TARANTO – Il gruppo indiano Jindal Steel International torna a manifestare con forza il proprio interesse per l’ex Ilva di Taranto, dichiarandosi pronto a rilevare l’intero perimetro industriale dello stabilimento, comprendendo sia l’area a caldo sia quella a freddo. La posizione è contenuta in una lettera inviata ai commissari straordinari di Ilva in amministrazione straordinaria e di Acciaierie d’Italia, firmata dal direttore delle operazioni europee, Narendra Kumar Misra, e pubblicata dalla Gazzetta del Mezzogiorno.
Nella comunicazione, Jindal ribadisce il proprio «pieno impegno» nell’ambito della procedura di gara in corso, assicurando di essere pronta a perfezionare immediatamente l’operazione nonostante l’ordinanza del Tribunale di Milano del 27 luglio 2026, che dispone la sospensione delle attività dell’area a caldo del siderurgico entro 90 giorni.

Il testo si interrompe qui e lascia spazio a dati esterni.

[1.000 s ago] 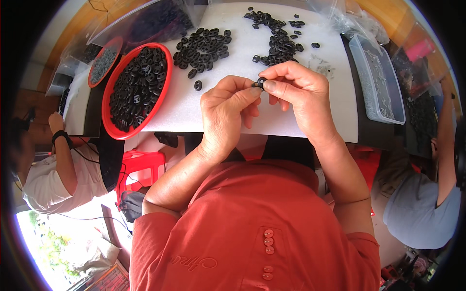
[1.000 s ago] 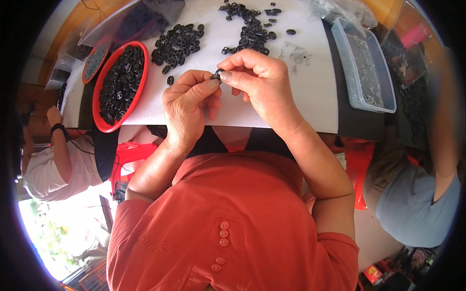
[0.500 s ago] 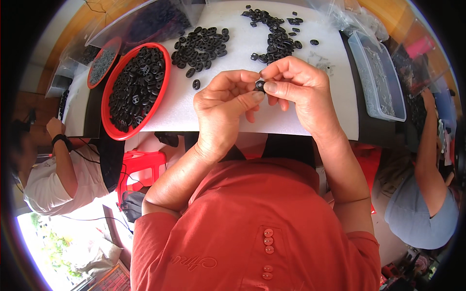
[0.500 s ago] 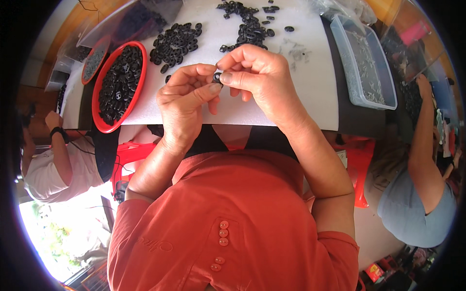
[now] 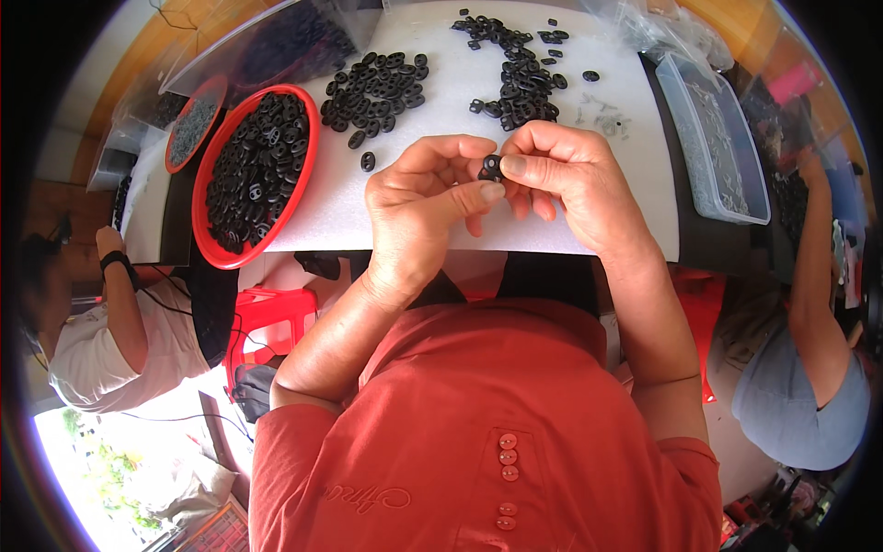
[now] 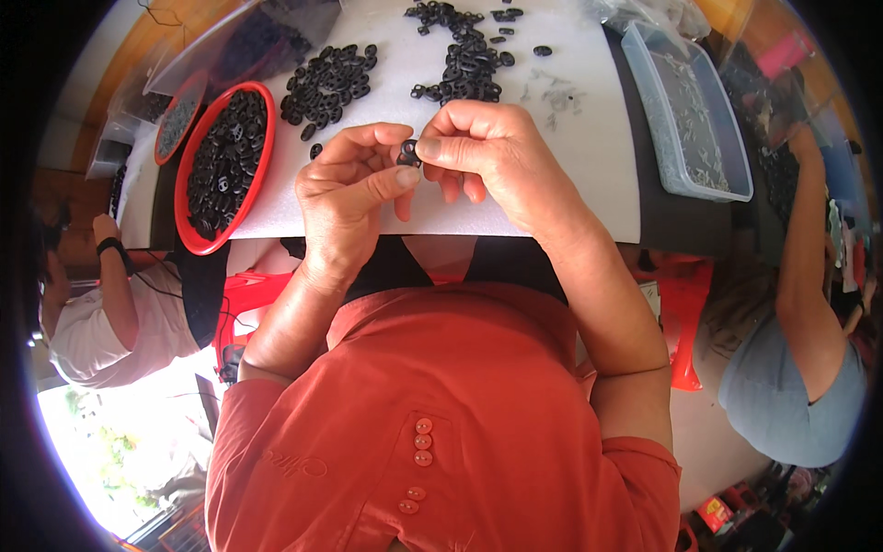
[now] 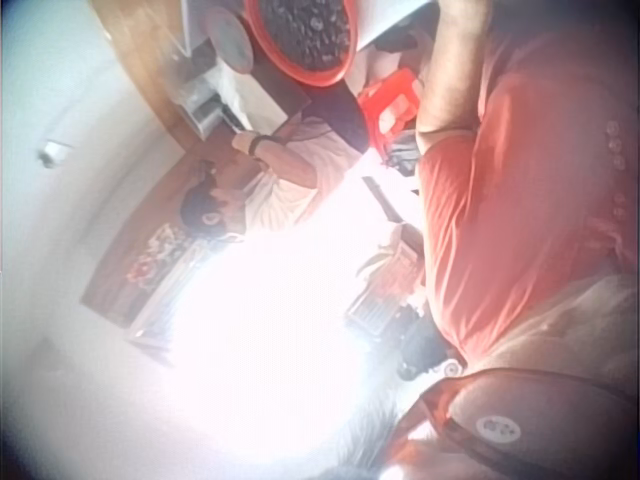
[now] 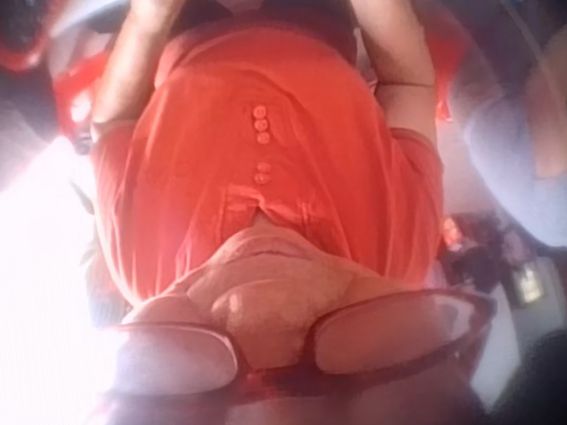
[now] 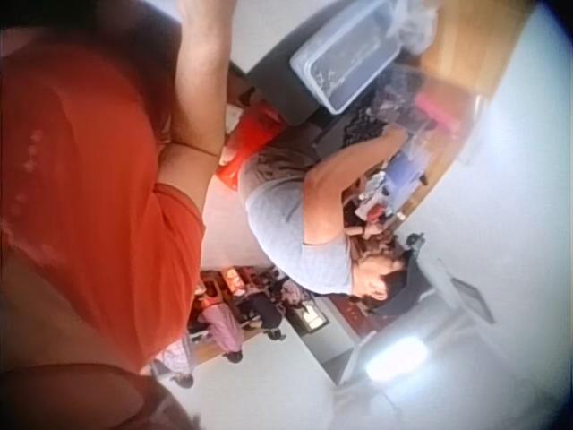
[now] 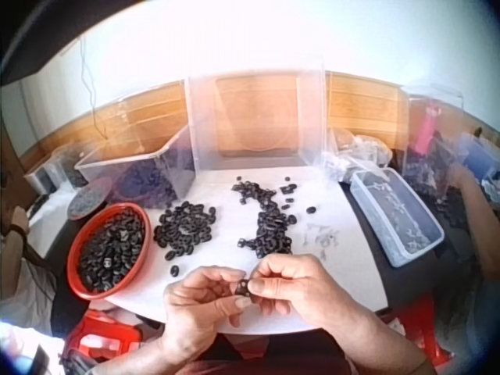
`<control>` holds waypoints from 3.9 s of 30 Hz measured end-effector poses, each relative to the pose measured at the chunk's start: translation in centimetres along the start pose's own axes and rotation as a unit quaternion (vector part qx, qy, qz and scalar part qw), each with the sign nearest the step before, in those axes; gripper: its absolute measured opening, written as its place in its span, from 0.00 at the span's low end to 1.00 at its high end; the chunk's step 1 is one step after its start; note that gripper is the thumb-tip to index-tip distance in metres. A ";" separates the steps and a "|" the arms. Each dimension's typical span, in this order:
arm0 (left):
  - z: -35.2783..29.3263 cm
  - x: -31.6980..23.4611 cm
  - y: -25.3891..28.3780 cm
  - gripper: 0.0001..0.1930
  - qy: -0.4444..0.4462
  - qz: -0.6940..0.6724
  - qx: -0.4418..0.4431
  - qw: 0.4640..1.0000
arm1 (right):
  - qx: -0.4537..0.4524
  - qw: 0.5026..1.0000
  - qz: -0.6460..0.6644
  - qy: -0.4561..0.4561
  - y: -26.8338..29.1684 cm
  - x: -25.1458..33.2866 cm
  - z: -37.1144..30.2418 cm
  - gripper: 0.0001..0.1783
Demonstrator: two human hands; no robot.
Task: The person assembles small black buttons by hand, picking up a button and a metal shank from a table and fitting them together. The person repeatedly performs this one-at-a-time assembly process, placing the finished units into a red bowl.
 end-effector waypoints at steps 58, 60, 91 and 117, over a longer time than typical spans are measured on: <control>11.3 3.0 -7.0 0.06 -0.286 0.615 0.302 0.670 | -0.309 0.893 -0.276 0.176 8.3 -1.8 -5.4 0.04; 11.9 3.6 -7.4 0.06 -0.301 0.649 0.306 0.629 | -0.310 0.891 -0.270 0.189 8.5 -2.3 -5.5 0.04; 12.4 3.7 -7.1 0.07 -0.321 0.667 0.357 0.570 | -0.304 0.912 -0.207 0.180 8.8 -2.7 -6.0 0.03; 11.7 3.1 -7.4 0.08 -0.337 0.645 0.375 0.574 | -0.312 0.905 -0.217 0.190 8.6 -2.8 -6.0 0.04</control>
Point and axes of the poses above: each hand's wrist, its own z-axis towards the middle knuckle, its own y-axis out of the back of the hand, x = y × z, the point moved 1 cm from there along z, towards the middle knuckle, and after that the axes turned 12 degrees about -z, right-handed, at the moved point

La multinazionale indiana propone una strategia finalizzata a garantire la continuità produttiva dello stabilimento. Da un lato, si dichiara disponibile a valutare il riavvio dell’area a caldo assumendosene i rischi operativi e nel rispetto delle prescrizioni indicate dal Tribunale; dall’altro, conferma la volontà di realizzare un forno ad arco elettrico a Taranto, accelerando il percorso di transizione verso una produzione siderurgica a minore impatto ambientale.
Nel periodo necessario alla realizzazione del nuovo impianto, Jindal prevede di assicurare la piena operatività dell’area a freddo attraverso la fornitura di bramme provenienti dal proprio altoforno di ultima generazione recentemente entrato in funzione in India. Secondo il gruppo, sarà possibile mettere a disposizione fino a quattro milioni di tonnellate di bramme all’anno, un quantitativo ritenuto sufficiente per alimentare a pieno regime gli impianti di Taranto e i siti produttivi collegati di Genova e Novi Ligure.
L’azienda guarda inoltre a un ulteriore sviluppo industriale: entro dicembre 2027 conta infatti di poter integrare la produzione con altre due milioni di tonnellate di bramme a basse emissioni di anidride carbonica provenienti dall’Oman. Una volta completata la costruzione del forno elettrico, Taranto potrà disporre anche della produzione locale di acciaio fuso e colato.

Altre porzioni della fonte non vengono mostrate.